**WHAT YOU NEED TO DO:** Make an exact copy of the lines below.

== Segment start ==

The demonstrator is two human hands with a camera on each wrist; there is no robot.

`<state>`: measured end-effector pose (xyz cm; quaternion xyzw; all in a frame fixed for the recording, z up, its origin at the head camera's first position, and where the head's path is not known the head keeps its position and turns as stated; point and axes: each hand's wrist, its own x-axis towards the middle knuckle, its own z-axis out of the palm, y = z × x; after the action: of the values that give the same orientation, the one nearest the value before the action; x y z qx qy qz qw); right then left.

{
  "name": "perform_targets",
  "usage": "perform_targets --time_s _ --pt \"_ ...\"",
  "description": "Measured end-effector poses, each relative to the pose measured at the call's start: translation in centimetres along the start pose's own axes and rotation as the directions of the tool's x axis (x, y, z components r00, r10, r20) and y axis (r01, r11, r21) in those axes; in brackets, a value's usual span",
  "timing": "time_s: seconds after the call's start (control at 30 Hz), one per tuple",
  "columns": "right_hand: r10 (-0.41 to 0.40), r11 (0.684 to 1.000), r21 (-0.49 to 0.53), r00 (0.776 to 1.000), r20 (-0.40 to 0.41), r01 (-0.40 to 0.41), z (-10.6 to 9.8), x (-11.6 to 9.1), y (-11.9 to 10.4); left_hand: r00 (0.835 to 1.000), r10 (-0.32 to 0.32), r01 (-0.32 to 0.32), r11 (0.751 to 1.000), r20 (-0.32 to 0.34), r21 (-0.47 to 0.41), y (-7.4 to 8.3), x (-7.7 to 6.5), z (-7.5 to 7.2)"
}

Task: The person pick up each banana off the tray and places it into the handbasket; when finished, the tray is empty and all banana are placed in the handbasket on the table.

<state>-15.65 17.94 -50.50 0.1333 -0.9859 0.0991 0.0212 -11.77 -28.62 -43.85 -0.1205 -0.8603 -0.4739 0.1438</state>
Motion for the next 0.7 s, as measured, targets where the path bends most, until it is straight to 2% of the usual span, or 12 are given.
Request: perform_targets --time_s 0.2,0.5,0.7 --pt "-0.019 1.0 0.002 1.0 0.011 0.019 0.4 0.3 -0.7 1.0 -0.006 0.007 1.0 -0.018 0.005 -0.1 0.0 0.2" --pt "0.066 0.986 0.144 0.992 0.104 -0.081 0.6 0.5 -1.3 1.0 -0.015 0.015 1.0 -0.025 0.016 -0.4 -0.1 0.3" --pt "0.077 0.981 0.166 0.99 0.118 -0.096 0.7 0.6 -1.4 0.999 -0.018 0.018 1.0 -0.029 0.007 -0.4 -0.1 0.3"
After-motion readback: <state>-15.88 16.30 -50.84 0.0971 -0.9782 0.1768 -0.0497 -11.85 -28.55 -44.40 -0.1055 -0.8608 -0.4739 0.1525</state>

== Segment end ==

**SOLUTION TO THIS TASK:**
The demonstrator is two human hands with a camera on each wrist; there is no robot.

`<state>`: measured end-effector pose (xyz cm; quaternion xyzw; all in a frame fixed for the recording, z up, its origin at the head camera's first position, and where the head's path is not known the head keeps its position and turns as stated; point and axes: each hand's wrist, its own x-axis towards the middle knuckle, its own z-axis out of the palm, y = z × x; after the action: of the values that give the same orientation, the one nearest the value before the action; x y z qx qy qz qw); right then left.

{
  "name": "perform_targets",
  "usage": "perform_targets --time_s _ --pt \"_ ...\"",
  "description": "Measured end-effector poses, each relative to the pose measured at the call's start: translation in centimetres along the start pose's own axes and rotation as the directions of the tool's x axis (x, y, z components r00, r10, r20) and y axis (r01, r11, r21) in those axes; in brackets, a value's usual span",
  "timing": "time_s: seconds after the call's start (control at 30 Hz), one per tuple",
  "columns": "right_hand: r10 (-0.41 to 0.40), r11 (0.684 to 1.000), r21 (-0.49 to 0.53), r00 (0.776 to 1.000), r20 (-0.40 to 0.41), r01 (-0.40 to 0.41), z (-10.6 to 9.8), x (-11.6 to 9.1), y (-11.9 to 10.4); left_hand: r00 (0.835 to 1.000), r10 (-0.32 to 0.32), r01 (-0.32 to 0.32), r11 (0.751 to 1.000), r20 (-0.32 to 0.34), r21 (-0.47 to 0.41), y (-7.4 to 8.3), x (-7.7 to 6.5), z (-7.5 to 7.2)"
}

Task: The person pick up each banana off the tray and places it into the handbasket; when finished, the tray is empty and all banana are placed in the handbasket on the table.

<state>-15.65 17.94 -50.50 0.1333 -0.9859 0.0991 0.0212 -11.77 -28.62 -43.85 -0.1205 -0.8603 -0.4739 0.1438</state>
Motion for the next 0.7 s, as measured, targets where the path bends most, until it is straight to 2% of the usual span, or 12 are given.
Request: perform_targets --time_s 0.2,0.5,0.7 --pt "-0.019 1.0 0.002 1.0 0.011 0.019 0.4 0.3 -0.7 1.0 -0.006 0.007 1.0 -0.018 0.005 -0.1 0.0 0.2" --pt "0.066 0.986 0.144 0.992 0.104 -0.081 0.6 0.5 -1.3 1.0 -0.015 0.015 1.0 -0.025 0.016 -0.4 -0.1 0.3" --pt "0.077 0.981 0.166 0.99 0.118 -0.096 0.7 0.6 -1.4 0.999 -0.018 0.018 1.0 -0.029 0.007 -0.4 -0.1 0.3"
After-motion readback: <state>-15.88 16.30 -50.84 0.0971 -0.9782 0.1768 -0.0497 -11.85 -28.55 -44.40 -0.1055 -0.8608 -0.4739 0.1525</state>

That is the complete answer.